Con il metodo del blocco, il dispositivo anestetico viene iniettato direttamente nel punto focale del dolore, nei punti trigger delle articolazioni, nonché nei punti dei plessi nervosi.
Come risultato della fisioterapia, le procedure di riscaldamento riducono la rigidità mattutina, gli ultrasuoni producono un micromassaggio dei tessuti interessati e la stimolazione elettrica migliora la nutrizione articolare.

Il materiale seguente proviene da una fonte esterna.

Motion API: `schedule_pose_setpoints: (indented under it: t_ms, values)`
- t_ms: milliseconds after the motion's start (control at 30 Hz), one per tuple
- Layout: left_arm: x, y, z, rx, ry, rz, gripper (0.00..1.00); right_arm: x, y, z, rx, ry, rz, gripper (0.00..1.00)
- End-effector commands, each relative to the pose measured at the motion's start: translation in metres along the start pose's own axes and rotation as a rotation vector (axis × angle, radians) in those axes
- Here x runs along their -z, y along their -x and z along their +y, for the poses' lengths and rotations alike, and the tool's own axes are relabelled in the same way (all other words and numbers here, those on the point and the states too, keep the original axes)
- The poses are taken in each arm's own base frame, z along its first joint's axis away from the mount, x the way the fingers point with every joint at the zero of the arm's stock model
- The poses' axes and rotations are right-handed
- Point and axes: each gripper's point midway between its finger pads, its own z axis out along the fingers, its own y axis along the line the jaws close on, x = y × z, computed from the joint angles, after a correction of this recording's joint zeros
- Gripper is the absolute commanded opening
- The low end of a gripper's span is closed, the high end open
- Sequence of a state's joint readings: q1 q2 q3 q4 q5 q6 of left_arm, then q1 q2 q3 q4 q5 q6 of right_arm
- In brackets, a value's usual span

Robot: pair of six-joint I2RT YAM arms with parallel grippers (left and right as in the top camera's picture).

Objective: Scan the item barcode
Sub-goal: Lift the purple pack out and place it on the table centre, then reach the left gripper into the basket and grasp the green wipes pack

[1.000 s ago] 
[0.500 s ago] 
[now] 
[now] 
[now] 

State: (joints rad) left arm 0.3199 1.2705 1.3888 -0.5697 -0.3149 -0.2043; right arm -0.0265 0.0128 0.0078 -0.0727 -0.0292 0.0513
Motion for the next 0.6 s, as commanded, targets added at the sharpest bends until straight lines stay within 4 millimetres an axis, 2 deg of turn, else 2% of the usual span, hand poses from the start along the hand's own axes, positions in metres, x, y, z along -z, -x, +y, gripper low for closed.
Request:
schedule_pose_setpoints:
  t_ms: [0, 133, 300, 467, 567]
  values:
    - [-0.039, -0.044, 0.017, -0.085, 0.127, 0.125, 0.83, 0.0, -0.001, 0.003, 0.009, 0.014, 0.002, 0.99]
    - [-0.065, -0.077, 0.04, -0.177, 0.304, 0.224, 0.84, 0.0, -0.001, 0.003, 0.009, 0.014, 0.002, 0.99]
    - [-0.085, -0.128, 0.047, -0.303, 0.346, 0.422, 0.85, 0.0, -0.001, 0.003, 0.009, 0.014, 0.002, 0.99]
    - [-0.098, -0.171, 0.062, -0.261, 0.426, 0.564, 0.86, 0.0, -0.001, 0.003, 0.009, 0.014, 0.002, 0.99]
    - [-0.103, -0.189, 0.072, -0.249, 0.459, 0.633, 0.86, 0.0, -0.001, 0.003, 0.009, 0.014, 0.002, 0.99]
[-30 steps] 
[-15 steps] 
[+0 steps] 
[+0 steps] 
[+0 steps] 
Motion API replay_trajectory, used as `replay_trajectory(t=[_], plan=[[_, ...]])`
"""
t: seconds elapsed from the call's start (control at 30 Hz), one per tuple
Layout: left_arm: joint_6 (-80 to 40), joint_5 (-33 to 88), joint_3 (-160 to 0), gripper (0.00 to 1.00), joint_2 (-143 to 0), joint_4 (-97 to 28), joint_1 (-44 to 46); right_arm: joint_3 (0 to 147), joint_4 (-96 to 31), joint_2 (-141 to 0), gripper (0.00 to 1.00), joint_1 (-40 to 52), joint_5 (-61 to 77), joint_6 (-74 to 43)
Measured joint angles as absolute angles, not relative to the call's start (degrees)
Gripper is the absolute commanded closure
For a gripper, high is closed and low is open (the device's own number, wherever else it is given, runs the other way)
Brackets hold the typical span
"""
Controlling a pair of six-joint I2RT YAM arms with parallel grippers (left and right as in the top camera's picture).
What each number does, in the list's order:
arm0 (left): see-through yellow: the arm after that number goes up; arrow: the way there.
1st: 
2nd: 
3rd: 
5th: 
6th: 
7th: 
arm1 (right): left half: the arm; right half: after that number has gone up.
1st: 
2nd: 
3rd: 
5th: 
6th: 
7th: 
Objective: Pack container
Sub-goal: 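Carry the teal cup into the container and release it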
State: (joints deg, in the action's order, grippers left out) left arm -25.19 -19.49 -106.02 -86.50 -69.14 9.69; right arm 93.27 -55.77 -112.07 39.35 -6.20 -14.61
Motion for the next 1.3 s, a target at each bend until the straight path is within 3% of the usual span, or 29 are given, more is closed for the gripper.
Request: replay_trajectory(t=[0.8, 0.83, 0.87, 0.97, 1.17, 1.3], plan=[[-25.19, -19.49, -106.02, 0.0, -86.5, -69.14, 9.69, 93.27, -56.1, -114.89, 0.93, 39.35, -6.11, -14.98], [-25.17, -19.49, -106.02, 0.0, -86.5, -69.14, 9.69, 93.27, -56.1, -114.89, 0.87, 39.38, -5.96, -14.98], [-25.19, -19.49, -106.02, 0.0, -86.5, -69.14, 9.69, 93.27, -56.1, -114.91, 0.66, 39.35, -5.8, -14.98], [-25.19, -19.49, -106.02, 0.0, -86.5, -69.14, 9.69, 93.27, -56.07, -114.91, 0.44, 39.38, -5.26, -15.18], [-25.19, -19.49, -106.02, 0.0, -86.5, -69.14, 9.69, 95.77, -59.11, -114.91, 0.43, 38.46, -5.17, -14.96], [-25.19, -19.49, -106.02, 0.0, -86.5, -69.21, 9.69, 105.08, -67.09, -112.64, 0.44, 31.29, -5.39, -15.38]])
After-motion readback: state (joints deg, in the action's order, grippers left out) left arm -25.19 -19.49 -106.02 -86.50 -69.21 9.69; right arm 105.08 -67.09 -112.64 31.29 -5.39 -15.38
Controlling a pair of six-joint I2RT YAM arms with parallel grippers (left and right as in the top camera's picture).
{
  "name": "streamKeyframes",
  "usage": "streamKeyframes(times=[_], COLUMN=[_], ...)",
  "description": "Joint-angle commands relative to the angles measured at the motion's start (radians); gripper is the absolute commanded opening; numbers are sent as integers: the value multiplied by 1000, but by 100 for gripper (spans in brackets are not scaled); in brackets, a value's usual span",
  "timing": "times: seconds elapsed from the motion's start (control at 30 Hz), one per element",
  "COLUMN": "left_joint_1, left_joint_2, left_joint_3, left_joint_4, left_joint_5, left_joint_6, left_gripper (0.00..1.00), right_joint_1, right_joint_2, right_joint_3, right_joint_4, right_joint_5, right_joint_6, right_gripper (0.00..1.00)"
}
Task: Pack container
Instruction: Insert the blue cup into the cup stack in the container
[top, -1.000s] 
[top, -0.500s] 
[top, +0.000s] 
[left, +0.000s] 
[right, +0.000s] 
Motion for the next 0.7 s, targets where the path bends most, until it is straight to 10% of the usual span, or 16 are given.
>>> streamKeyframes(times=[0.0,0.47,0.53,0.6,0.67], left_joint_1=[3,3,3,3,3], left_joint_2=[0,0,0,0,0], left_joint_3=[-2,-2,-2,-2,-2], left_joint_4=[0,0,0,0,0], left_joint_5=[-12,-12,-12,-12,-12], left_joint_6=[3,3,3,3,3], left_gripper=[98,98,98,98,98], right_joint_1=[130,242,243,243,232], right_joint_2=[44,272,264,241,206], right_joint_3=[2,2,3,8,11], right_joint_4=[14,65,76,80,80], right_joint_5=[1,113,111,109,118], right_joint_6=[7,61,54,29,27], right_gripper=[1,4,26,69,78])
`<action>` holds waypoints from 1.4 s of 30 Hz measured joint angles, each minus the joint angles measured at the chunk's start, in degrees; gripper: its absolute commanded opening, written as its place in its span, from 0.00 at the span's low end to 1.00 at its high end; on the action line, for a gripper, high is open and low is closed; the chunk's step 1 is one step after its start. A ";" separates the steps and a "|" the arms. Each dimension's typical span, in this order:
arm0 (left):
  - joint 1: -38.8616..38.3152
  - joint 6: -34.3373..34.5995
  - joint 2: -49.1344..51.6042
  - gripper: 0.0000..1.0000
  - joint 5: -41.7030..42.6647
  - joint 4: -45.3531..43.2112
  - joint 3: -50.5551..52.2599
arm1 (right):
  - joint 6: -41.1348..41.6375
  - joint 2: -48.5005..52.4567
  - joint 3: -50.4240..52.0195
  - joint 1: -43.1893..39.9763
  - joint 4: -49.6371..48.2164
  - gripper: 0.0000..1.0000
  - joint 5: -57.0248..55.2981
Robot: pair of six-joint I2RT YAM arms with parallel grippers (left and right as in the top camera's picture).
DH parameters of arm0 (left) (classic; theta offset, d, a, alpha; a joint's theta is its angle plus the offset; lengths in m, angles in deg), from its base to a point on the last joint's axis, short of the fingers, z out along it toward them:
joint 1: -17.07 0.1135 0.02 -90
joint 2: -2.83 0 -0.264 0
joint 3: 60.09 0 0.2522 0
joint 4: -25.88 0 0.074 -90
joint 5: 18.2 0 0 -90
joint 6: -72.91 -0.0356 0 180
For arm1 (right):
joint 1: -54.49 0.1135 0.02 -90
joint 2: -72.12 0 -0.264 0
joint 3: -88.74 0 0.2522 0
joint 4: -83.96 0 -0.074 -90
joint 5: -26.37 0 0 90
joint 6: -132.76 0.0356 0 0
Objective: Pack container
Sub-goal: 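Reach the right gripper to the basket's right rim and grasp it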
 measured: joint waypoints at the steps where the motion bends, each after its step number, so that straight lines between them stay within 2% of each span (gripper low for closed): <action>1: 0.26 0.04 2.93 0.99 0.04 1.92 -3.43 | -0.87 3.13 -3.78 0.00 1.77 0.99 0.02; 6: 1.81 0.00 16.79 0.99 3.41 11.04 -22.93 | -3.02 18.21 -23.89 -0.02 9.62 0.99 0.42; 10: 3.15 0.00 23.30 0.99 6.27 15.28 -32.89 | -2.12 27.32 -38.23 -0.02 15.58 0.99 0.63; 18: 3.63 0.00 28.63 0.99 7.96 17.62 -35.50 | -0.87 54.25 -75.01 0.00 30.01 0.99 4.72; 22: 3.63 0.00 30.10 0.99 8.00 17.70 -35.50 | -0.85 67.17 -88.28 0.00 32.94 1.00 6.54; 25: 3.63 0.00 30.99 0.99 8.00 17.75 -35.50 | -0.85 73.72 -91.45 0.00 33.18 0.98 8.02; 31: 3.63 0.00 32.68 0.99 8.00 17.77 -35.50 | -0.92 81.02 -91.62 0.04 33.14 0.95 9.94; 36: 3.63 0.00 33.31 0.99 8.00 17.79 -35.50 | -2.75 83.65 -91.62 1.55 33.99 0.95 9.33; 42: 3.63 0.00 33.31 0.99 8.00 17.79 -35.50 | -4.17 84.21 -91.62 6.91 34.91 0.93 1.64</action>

Le articolazioni colpite dalla malattia devono muoversi, quindi, sotto la guida di un medico, è necessario scegliere un programma di esercizi di fisioterapia e determinarne l'intensità.
Negli ultimi anni, la terapia manuale ha guadagnato popolarità nel trattamento delle malattie articolari. Ti permette di osservare il passaggio dai metodi di potenza a quelli morbidi e parsimoniosi, ideali per lavorare con tessuti periarticolari patologicamente alterati. Le tecniche di terapia manuale coinvolgono meccanismi riflessi, il cui impatto migliora il metabolismo negli elementi interessati dell'articolazione e rallenta processi degenerativi in loro. Da un lato, queste tecniche alleviano il dolore (riducono sintomo spiacevole malattie), d'altra parte, promuovono la rigenerazione, avviano processi di recupero nell'organo malato.
Il trattamento chirurgico è indicato solo in casi estremamente avanzati. Tuttavia, prima di passare all'operazione, vale la pena considerare: in primo luogo, l'intervento chirurgico è sempre uno shock per il corpo e, in secondo luogo, a volte l'artrosi è solo il risultato di operazioni non riuscite.